Cyril Aldred was born in Fulham, London, the son of Frederick Aldred and Lilian Ethel Underwood (Aldred) the 6th of 7 youngsters (5 boys, 2 girls).

Aldred seen Sloane School, in Chelsea, and taken English at King's College London, and gone art history at the Courtauld Plant of Art. While a student, he met Howard Carter, the archaeologist who saw the Tutankhamen tomb, in 1932. Carter invited Aldred to shape with him in Egypt, but Aldred rather pursued a university education. He calibrated from the Courtauld Institute in 1936.

In 1937, he got an assistant conservator at the Royal Scottish Museum, in Edinburgh, where he cultivated for the end of his master life, rising to become Keeper of Art & Archaeology (196174).

In 1938 he married Jessie Kennedy Morton (b. 1909), a physiotherapist. During World War II, Aldred attended in the RAF, returning to Edinburgh in 1946, to undertake a important study of Egyptology.
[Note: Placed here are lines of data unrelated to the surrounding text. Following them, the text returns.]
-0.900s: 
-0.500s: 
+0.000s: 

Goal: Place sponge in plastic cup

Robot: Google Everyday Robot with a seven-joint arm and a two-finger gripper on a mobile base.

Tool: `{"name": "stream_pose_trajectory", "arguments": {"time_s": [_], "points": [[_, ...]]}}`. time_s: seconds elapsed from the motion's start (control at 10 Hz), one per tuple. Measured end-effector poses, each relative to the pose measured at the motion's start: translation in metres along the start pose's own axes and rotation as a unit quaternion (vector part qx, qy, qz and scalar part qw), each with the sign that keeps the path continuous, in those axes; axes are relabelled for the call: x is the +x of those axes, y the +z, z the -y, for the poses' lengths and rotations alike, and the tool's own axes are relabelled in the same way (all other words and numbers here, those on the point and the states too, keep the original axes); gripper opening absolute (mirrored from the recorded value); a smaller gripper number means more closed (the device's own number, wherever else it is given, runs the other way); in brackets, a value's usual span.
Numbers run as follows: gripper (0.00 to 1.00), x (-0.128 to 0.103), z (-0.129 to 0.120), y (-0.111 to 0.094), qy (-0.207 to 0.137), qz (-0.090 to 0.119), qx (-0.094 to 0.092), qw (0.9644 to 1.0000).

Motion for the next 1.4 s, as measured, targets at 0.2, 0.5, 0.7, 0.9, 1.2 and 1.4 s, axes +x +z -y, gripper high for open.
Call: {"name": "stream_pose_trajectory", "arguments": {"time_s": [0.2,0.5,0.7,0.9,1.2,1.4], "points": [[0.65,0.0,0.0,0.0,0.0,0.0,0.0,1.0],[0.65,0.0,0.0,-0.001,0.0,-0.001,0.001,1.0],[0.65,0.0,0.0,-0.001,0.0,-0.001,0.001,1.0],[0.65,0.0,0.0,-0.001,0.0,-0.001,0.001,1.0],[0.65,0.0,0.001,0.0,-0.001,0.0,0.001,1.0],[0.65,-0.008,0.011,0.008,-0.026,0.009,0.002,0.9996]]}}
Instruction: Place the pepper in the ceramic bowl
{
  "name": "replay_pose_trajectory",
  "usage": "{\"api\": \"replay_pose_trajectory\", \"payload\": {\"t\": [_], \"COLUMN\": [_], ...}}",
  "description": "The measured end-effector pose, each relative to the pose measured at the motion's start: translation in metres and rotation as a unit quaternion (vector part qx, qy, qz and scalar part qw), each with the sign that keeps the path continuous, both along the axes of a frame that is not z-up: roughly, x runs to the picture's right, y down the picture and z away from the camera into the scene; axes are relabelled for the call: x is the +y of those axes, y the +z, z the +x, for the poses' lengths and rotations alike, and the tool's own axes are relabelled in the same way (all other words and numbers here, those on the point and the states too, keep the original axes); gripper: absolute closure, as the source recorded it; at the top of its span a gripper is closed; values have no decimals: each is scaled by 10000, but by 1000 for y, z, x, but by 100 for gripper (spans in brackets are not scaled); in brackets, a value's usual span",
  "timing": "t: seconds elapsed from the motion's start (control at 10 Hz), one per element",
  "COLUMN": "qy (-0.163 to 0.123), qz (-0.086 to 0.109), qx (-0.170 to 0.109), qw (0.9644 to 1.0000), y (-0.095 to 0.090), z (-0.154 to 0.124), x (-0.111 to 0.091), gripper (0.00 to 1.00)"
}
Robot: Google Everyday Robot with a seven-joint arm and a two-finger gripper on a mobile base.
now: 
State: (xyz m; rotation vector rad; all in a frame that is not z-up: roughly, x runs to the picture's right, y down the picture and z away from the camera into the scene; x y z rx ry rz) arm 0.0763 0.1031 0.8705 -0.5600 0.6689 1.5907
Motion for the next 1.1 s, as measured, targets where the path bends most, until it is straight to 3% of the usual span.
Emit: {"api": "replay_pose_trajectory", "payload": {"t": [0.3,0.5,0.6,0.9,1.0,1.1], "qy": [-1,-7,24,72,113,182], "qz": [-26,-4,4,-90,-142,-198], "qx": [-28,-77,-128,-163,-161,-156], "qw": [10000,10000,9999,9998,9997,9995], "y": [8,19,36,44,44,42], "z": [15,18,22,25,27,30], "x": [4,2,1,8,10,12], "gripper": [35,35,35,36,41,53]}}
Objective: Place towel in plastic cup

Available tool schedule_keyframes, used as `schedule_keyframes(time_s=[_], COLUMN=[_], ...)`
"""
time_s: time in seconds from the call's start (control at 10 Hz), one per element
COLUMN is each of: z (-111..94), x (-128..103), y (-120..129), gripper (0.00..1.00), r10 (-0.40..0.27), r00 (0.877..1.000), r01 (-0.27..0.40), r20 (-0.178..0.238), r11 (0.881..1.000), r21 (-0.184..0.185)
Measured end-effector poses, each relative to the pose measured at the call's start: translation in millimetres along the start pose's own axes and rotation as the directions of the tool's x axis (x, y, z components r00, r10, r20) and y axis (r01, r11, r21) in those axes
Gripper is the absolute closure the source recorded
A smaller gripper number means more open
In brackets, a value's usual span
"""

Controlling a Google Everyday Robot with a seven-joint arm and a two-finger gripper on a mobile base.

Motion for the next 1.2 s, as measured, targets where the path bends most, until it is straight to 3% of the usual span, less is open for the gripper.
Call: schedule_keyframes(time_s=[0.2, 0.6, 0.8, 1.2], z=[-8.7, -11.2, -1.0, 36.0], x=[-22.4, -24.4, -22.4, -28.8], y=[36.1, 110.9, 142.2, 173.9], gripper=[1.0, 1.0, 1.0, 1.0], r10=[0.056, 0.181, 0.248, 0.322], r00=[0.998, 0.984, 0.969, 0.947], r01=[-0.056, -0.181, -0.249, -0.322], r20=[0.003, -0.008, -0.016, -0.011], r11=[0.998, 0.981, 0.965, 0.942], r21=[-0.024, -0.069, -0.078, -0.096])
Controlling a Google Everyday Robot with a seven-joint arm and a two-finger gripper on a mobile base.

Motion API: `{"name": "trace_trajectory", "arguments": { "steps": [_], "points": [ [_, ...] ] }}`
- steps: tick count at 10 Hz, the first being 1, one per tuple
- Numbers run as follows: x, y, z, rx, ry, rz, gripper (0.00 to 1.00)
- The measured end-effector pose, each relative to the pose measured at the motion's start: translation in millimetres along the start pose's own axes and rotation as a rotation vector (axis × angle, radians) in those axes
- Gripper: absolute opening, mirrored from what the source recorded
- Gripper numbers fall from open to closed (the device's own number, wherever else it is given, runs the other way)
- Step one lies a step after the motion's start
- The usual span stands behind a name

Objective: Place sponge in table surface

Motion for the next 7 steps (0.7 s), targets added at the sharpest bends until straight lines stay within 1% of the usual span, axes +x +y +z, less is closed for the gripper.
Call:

In 1949, his book Old Kingdom Art in Ancient Egypt was published and was observed by volumes on the middle and new kingdoms in 1950 and 1952. These issues shown his career as an Egyptologist and art historiographer. He also contributed tries on Egyptian woodworking and furniture as a start of the Oxford History of Technology in 1954 and 1956. In 1955, he gone equally an relate curator for a year in the department of Egyptian art in the Metropolitan Museum of Art, New York, with the conservator, William C. Hayes. During his time at the Met, Aldred used his artistic eye to dramatically better the presentation of the expos and helped identify and catalogue a number of previously overlooked artifacts in storage. In 1956, Aldred given to the Royal Scottish Museum to heighten the Egyptology team and in 1961 he was raised to steward of art and archaeology, a situation which he held until his retirement in 1974. During his time at the RSM, he not only gave talks but also made healthy purchases and availed the museum vastly better not only the Egyptology displays but also the West African and South Sea's incisions.
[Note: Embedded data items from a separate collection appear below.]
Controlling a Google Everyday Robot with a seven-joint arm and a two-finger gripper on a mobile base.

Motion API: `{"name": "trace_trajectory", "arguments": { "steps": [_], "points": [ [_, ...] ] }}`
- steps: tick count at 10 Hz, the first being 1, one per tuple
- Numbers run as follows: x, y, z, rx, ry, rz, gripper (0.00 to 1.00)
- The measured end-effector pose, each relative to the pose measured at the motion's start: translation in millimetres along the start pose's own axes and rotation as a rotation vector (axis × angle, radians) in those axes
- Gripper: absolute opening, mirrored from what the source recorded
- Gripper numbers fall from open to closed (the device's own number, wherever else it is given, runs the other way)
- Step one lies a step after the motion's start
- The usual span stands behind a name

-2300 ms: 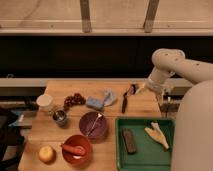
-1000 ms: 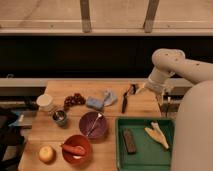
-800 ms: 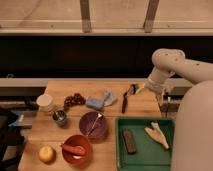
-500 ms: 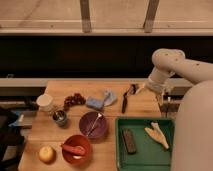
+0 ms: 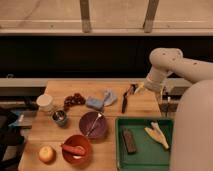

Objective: Place sponge in table surface

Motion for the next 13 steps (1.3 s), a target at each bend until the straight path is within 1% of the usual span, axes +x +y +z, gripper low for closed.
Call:
{"name": "trace_trajectory", "arguments": {
  "steps": [1, 2, 4, 5, 6, 7, 11, 12, 13],
  "points": [
    [0.8, 16.4, 0.3, 0.002, -0.007, -0.058, 0.80],
    [3.1, 40.8, 1.1, 0.006, -0.014, -0.133, 0.80],
    [11.6, 88.3, 5.3, 0.011, -0.015, -0.270, 0.80],
    [21.3, 119.4, 8.7, 0.015, -0.013, -0.383, 0.80],
    [32.2, 143.9, 10.4, 0.014, -0.011, -0.474, 0.80],
    [40.7, 163.3, 10.7, 0.004, -0.012, -0.534, 0.80],
    [41.7, 161.8, 12.1, 0.019, -0.008, -0.542, 0.80],
    [41.6, 157.3, 14.7, 0.034, -0.013, -0.548, 0.80],
    [38.3, 157.9, 17.7, 0.029, -0.028, -0.569, 0.80]
  ]
}}
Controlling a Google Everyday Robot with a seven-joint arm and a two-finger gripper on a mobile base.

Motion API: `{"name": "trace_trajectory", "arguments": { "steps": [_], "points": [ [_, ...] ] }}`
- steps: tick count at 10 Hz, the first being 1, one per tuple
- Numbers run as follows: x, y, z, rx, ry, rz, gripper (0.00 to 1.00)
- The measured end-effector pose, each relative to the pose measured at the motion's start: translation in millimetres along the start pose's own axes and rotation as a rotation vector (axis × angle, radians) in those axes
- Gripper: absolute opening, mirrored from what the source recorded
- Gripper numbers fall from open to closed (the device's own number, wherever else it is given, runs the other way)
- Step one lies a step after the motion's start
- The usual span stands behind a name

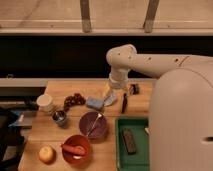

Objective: Place sponge in table surface

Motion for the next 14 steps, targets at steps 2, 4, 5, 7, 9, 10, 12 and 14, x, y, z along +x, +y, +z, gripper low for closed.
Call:
{"name": "trace_trajectory", "arguments": {
  "steps": [2, 4, 5, 7, 9, 10, 12, 14],
  "points": [
    [-14.6, 14.6, 9.9, -0.019, -0.010, -0.059, 0.80],
    [-35.5, 39.6, 18.4, -0.037, -0.020, -0.124, 0.80],
    [-56.6, 65.4, 22.9, -0.053, -0.034, -0.184, 0.80],
    [-81.2, 105.4, 27.5, -0.096, -0.051, -0.319, 0.80],
    [-90.0, 138.6, 23.5, -0.130, -0.078, -0.488, 0.80],
    [-93.3, 150.2, 21.3, -0.142, -0.092, -0.548, 0.80],
    [-94.1, 154.5, 21.3, -0.146, -0.096, -0.570, 0.80],
    [-90.8, 150.6, 28.6, -0.152, -0.084, -0.559, 0.80]
  ]
}}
Aldred's book "Akhenaten, Pharaoh of Egypt - a new study", was published in 1968. "Jewels of the Pharaohs" seemed in 1971, published by Thames and Hudson. His most important art-historical writing of the period was the catalogue he saved for the Brooklyn Museum expo, "Akhenaten and Nefertiti" in 1973.

Aldred retired in 1974, but his writing stayed. Beginning in 1978, Aldred wrote studies for the French "L'univers des formes" surveys of Egyptian art (other volumes appearing in 1979 and 1980). In 1980, Aldred published "Egyptian Art", although another involved book on Egyptian sculpture was never written. The Times Educational Supplement said of Egyptian Art "His fluent ability to range facts, insights and readings into a compulsively clean account sets his book far above the clogged texts that too often surpass for art history". In 1988, he enlarged his 1968 text in "Akhenaten, King of Egypt" with later findings.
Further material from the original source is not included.